Tanzania's 'solution' to unemployment: make joblessness illegal
| Nairobi, Kenya
The Tanzanians have found a new answer to the unemployment problem. They have made it illegal to be without work. Hundreds of unemployed are being directed out of the capital, Dar es Salaam, and ''repatriated'' to their home villages where, it is claimed, they are provided with land to work on.
In the first wave of repatriations this fall, more than 600 jobless people were sent home in trucks and by railcars.
The government has set up city centers to examine whether people have work. About 6,000 people - including housewives, employed workers, and businessmen - were required to produce identity cards proving they had employment. Those who could not were detained for repatriation.
Tanzanian authorities plan to conduct house-to-house searches to find unemployed people.
Labor and Social Welfare Minister Albert Tandau has warned that people who attempt to sidestep the operation face legal prosecution. The law requires all able-bodied persons to work.
All employed people are getting identity cards. Businesses have been asked to submit employee lists.
By directing labor into the countryside and into farming, Tanzanian officials are convinced they can alleviate food shortages. One official says the capital alone consumes half the food supply.
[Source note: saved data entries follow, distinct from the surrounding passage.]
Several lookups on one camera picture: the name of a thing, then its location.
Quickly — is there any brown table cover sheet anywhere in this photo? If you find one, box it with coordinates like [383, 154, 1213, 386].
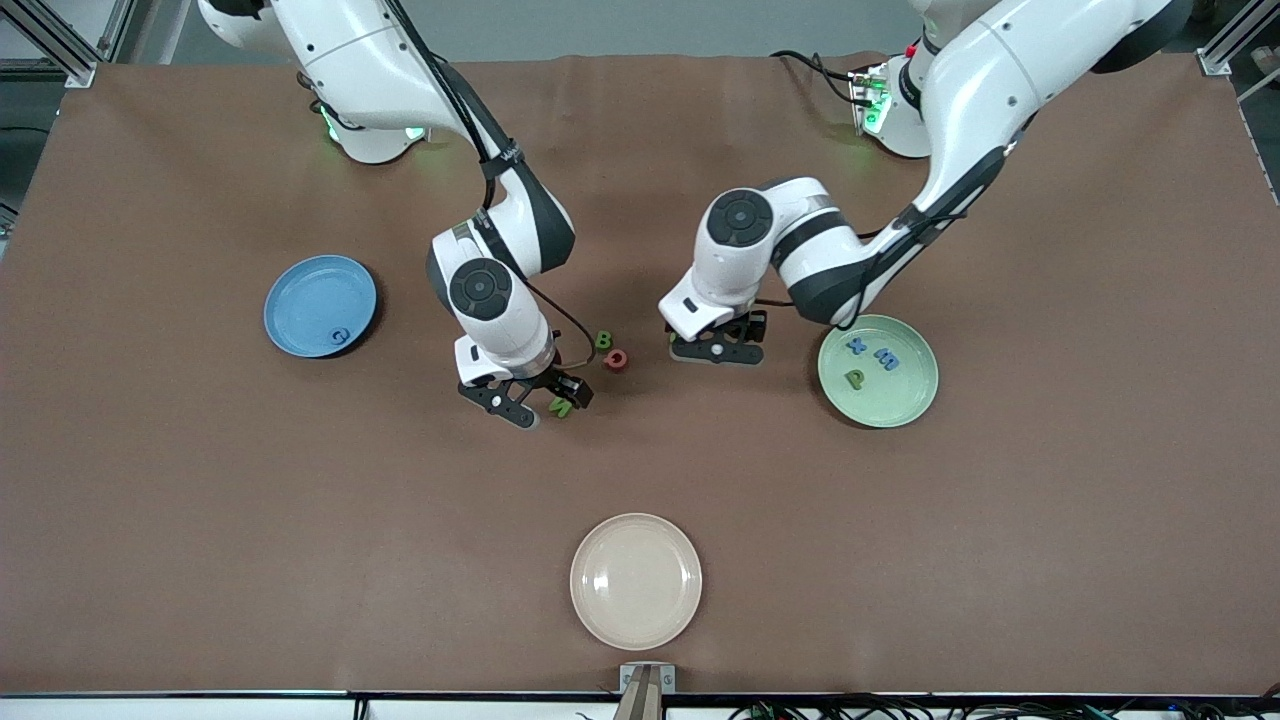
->
[0, 52, 1280, 696]

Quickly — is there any black base cable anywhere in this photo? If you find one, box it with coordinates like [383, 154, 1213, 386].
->
[770, 48, 871, 106]

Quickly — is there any aluminium frame profile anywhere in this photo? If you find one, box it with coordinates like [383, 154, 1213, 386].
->
[1195, 0, 1280, 77]
[0, 0, 136, 89]

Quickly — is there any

The operation began by rounding up people in the streets, in beerhalls, and in lodging houses during working hours. A recent poll showed 22,000 people have registered as jobless and agreed to work on farms and in rural industries.
In the past, attempts have been made to persuade the jobless to return to rural areas, but the current effort marks the first time Parliament passed an act to conscript them.
Some Tanzanians, however, complain of harassment and maltreatment by police in the roundup drives. Many say those arrested have been left without food in the detention centers.